Plaintiff, a minor, by her father and next friend, filed a complaint on October 23,1972, alleging that on July 6,1968, she was operating a bicycle at 8312 South Rhodes in Chicago; was exercising that degree of care and caution commensurate with her age, experience, capacity and intelligence; and was struck by an automobile which was being carelessly and negligently operated by defendant. As a result, she allegedly sustained severe physical and mental injuries, and, therefore, prayed for a judgment against defendant, for her damages, in the sum of *50,000 plus costs. Defendant filed his answer, and, following a trial, the jury returned a verdict and answered two special interrogatories in favor of defendant. Plaintiff filed a post-trial motion alleging, inter alia, that the verdict was against the manifest weight of the evidence, that the court erroneously allowed the special interrogatories to be read to the jury during closing argument and that the court erred in giving certain of defendant’s instructions to the jury. On July 15, 1977, the court entered an order setting aside the verdict, vacating the judgment and granting a new trial. Defendant filed a petition for leave to appeal from the order granting a new trial, and on September 17, 1977, this petition was allowed.

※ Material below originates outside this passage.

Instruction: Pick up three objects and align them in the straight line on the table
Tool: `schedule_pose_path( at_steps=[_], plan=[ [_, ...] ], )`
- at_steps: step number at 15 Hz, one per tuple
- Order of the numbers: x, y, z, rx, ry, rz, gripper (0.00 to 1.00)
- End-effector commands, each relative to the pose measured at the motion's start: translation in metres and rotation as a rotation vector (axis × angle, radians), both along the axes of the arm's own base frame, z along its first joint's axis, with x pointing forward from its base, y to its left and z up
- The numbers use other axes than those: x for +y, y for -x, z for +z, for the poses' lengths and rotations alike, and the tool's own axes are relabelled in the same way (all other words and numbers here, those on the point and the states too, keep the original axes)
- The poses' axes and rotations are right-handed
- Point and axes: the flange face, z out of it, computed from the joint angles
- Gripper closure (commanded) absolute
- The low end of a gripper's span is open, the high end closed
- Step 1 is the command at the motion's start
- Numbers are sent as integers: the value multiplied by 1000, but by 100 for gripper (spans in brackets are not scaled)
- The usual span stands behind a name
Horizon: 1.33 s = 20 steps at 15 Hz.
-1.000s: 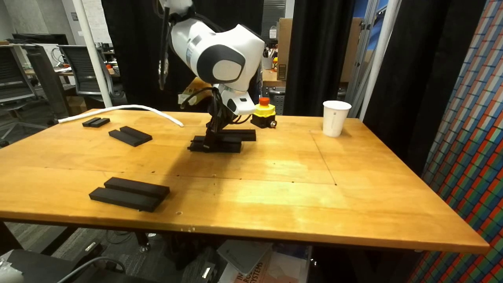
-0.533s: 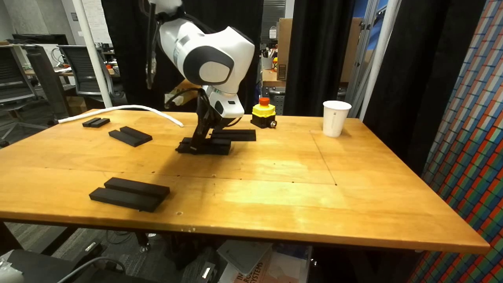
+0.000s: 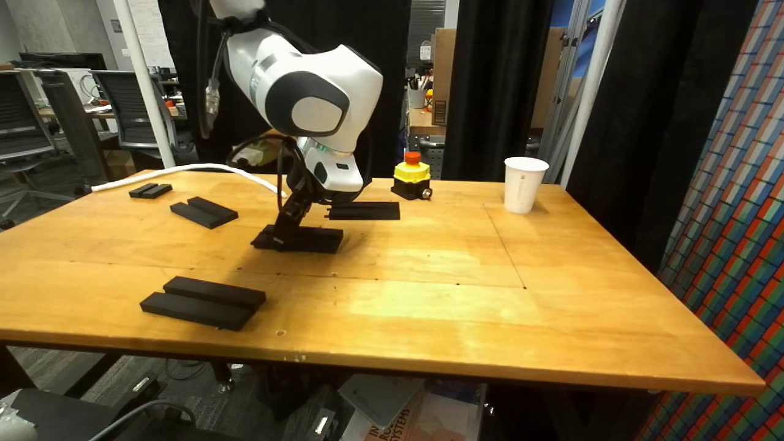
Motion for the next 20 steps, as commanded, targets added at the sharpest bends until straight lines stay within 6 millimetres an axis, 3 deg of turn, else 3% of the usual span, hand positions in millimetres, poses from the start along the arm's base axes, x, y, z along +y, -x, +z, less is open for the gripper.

It is a well-established rule that the decision to grant a new trial is an exercise of the trial court’s discretion which should not be reversed on appeal unless a clear abuse of discretion is shown. (Ervin v. Sears, Roebuck & Co. (1976), 65 Ill. 2d 140, 357 N.E.2d 500; Klatt v. Commonwealth Edison Co. (1965), 33 Ill. 2d 481, 211 N.E.2d 720.) Moreover, the trial court has a particularly broad latitude in the exercise of its discretion where plaintiff is a minor, since the court has a special duty to ensure that the rights of an infant are adequately protected. (Millette v. Adcock (1968), 99 Ill. App. 2d 32, 241 N.E.2d 128.) Most importantly for the purposes of this appeal, it is clear that the trial court’s *516order granting a new trial will only be disturbed when the alleged abuse of discretion is affirmatively shown in the record. (Department of Public Works & Buildings v. Russell (1963), 28 Ill. 2d 491, 192 N.E.2d 900; Hamas v. Payne (1969), 107 Ill. App. 2d 316, 246 N.E.2d 1.) Defendant argues that the new trial was granted because an erroneous reading of Shaver v. Berrill (1976), 45 Ill. App. 3d 906, 358 N.E.2d 290, a recent case decided by the second district of this court, led the trial court to conclude that one of the special interrogatories given to the jury was improperly prejudicial. This contention, however, is not supported by the record. Although defendant argues that the supposedly prejudicial interrogatory was the basis for the trial court’s order, neither that interrogatory nor the recent case allegedly misread by the court are ever mentioned in the order or elsewhere in the record as being the grounds for the trial court’s action. The special interrogatory was only one of the grounds for a new trial cited by the plaintiff in her post-trial motion, along with, inter alia, the allegation that the verdict was against the manifest weight of the evidence. Because the record does not affirmatively reflect the error of which defendant complains, we find that there is not sufficient basis for holding that the trial court abused its discretion. The order granting a new trial will accordingly be affirmed, and the cause remanded for further proceedings.

Order granting new trial affirmed.

SULLIVAN, P. J., and MEJDA, J., concur.